The idea of talking conversationally to computers has been a long time in the works. Science fiction is so often a self-fulfilling prophecy as it provides a vision for humans to chase after with technological innovation. For those of us who have watched voice-based computer interactions evolve, we have seen it go through many manifestations as it grew up. We now find ourselves in a world where using voice to interface with a computer is commonplace on a regular basis for the masses. While I’m not quite confident we have reached an inflection point, I am confident we are at least on the cusp of one with voice-based user interfaces and the vision of the Hal 9000 (The AI assistant of Arthur C. Clarke’s Space Odyssey series) and Jarvis (the voice based AI assistant of Iron Man).

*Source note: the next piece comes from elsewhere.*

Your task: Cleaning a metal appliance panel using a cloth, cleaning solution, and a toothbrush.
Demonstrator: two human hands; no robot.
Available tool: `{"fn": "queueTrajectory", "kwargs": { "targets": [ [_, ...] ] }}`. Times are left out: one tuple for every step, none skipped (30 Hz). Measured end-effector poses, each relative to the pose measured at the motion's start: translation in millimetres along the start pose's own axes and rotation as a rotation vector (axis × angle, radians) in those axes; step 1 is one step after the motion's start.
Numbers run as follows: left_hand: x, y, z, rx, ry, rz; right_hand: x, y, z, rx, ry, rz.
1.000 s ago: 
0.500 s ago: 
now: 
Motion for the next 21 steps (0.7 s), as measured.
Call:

In anticipation of this and the many other “voice first” based products and experiences we believe will come to market in 2016-2017, we sought to do a quantitative study of Amazon’s Echo, Apple’s Siri, and Google’s Ok Google. We conducted two separate studies in early May, since our intuition told us voice would be a major theme of Google I/O and at Apple’s upcoming WWDC. We focused the Amazon Echo study on our early adopter panel since we knew we would not get a statistically significant number of Echo owners in our mainstream representative US consumer panel. We collaborated on the Amazon Echo study with my friend Aaron Suplizio (@aaronsuplizio) from Experian. Experian is also studying how the Echo is being used, specifically in the context of conversational commerce. (Experian didn’t pay us to do the study but did cover the costs for the raffle where two respondents won a $100 gift card.)
The second study was focused on our mainstream consumers to understand how they use Siri and Ok Google (or any Google voice-based search technique) to better learn how both are used and what the overall perception of each is by mainstream consumers. I’ll start by sharing what we learned about the Amazon Echo.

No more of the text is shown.